- _YOUR GOAL_
All of the lines below should be printed again exactly as they are.

- _RECORDED INFORMATION_
* * * *
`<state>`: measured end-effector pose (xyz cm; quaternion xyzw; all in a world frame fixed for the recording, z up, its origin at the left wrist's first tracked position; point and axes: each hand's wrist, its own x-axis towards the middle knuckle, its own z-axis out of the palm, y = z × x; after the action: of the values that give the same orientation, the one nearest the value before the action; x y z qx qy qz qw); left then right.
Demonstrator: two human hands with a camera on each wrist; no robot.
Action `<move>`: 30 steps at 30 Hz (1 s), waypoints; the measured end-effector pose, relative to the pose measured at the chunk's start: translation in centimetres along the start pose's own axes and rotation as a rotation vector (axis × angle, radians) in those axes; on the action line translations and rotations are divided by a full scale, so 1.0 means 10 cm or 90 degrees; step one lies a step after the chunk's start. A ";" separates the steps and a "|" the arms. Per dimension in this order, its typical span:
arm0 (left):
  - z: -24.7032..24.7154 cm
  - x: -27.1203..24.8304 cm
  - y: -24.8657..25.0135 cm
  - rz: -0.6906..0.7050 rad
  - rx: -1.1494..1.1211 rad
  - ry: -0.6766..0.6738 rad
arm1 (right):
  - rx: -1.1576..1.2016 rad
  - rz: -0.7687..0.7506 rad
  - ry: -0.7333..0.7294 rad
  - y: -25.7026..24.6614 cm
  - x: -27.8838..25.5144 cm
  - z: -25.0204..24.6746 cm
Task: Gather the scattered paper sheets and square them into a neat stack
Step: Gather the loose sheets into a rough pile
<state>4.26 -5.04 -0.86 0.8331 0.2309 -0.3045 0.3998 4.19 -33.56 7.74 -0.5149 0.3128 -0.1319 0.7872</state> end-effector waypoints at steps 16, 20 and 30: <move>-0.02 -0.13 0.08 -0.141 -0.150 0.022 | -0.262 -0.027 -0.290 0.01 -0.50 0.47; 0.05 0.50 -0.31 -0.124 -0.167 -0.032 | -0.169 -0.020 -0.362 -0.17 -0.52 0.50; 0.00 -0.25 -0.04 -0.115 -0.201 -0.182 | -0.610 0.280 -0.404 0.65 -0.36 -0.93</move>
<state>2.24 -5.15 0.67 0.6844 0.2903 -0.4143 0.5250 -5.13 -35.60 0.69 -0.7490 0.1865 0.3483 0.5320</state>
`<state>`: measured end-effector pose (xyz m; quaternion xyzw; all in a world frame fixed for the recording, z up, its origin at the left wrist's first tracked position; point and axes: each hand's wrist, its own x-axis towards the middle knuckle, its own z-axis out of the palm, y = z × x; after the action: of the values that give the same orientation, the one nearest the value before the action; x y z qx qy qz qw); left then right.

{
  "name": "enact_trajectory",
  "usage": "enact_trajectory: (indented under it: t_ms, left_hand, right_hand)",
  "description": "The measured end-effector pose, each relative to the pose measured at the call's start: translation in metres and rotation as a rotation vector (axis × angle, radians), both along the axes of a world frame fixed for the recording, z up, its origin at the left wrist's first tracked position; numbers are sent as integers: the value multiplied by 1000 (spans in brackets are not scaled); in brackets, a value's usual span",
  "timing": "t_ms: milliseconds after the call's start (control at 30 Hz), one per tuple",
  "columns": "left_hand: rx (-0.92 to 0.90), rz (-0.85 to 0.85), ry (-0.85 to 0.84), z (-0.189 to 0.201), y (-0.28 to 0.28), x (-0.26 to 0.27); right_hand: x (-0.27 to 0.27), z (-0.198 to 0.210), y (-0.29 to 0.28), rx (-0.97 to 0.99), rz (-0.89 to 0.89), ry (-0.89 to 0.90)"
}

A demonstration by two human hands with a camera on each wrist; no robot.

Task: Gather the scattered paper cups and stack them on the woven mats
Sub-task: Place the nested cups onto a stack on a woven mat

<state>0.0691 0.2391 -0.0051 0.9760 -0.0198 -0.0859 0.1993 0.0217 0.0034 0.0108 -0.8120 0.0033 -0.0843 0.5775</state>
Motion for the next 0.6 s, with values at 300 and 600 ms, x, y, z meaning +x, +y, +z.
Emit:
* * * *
- _WORKED SOLUTION_
`<state>`: measured end-effector pose (xyz cm; quaternion xyzw; all in a world frame fixed for the recording, z up, its origin at the left wrist's first tracked position; point and axes: each hand's wrist, its own x-axis towards the middle knuckle, its own z-axis out of the palm, y = z × x; after the action: of the values that give the same orientation, the one nearest the value before the action; x y z qx qy qz qw); left then right.
Demonstrator: two human hands with a camera on each wrist; no robot.
Action `<move>`: 30 steps at 30 Hz (1 s), waypoints; the measured end-effector pose, relative to the pose measured at the chunk's start: translation in centimetres along the start pose's own axes and rotation as a rotation vector (axis × angle, radians) in those axes; on the action line translations and rotations are divided by a full scale, so 1.0 means 10 cm or 90 degrees; step one lies a step after the chunk's start. A ";" separates the steps and a "|" the arms. Per dimension in this order, its typical span:
arm0 (left):
  - z: -24.7032..24.7154 cm
  - x: -27.1203..24.8304 cm
  - y: -24.8657..25.0135 cm
  - rz: -0.6906..0.7050 rad
  - rx: -1.1494..1.1211 rad
  - ry: -0.6766..0.6738 rad
arm1 (right):
  - rx: -1.1576..1.2016 rad
  - rz: -0.7687..0.7506 rad
  - ry: -0.7333..0.7294 rad
  - y: -25.7026..24.6614 cm
  - x: -27.8838..25.5144 cm
  - z: -25.0204..24.6746 cm
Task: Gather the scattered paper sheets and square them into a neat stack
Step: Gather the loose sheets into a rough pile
<state>4.26 -5.04 -0.86 0.8331 0.2309 -0.3045 0.3998 4.19 -33.56 7.74 -0.5149 0.3128 -0.1319 0.7872</state> end-effector waypoints at steps 16, 20 and 30: <move>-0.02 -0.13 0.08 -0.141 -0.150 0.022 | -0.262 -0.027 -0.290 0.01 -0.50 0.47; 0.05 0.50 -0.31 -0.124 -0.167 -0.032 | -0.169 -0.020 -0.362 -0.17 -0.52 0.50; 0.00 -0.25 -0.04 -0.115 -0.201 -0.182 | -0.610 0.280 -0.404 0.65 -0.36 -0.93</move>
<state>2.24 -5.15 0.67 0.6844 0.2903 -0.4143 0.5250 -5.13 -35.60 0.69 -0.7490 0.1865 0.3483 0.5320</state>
`<state>`: measured end-effector pose (xyz m; quaternion xyzw; all in a world frame fixed for the recording, z up, its origin at the left wrist's first tracked position; point and axes: each hand's wrist, its own x-axis towards the middle knuckle, its own z-axis out of the palm, y = z × x; after the action: of the values that give the same orientation, the one nearest the value before the action; x y z qx qy qz qw); left then right.

{
  "name": "enact_trajectory",
  "usage": "enact_trajectory: (indented under it: t_ms, left_hand, right_hand)",
  "description": "The measured end-effector pose, each relative to the pose measured at the call's start: translation in metres and rotation as a rotation vector (axis × angle, radians), both along the axes of a world frame fixed for the recording, z up, its origin at the left wrist's first tracked position; numbers are sent as integers: the value multiplied by 1000 (spans in brackets are not scaled); in brackets, a value's usual span",
  "timing": "t_ms: milliseconds after the call's start (control at 30 Hz), one per tuple",
  "columns": "left_hand: rx (-0.92 to 0.90), rz (-0.85 to 0.85), ry (-0.85 to 0.84), z (-0.189 to 0.201), y (-0.28 to 0.28), x (-0.26 to 0.27); right_hand: x (-0.27 to 0.27), z (-0.198 to 0.210), y (-0.29 to 0.28), rx (-0.97 to 0.99), rz (-0.89 to 0.89), ry (-0.89 to 0.90)"
}

A demonstration by two human hands with a camera on each wrist; no robot.

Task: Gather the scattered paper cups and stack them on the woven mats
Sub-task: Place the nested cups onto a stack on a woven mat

<state>0.0691 0.2391 -0.0051 0.9760 -0.0198 -0.0859 0.1993 0.0217 0.0034 0.0108 -0.8120 0.0033 -0.0843 0.5775</state>
Motion for the next 0.6 s, with values at 300 and 600 ms, x, y, z meaning +x, +y, +z.
Emit:

Nothing more will be written for this answer.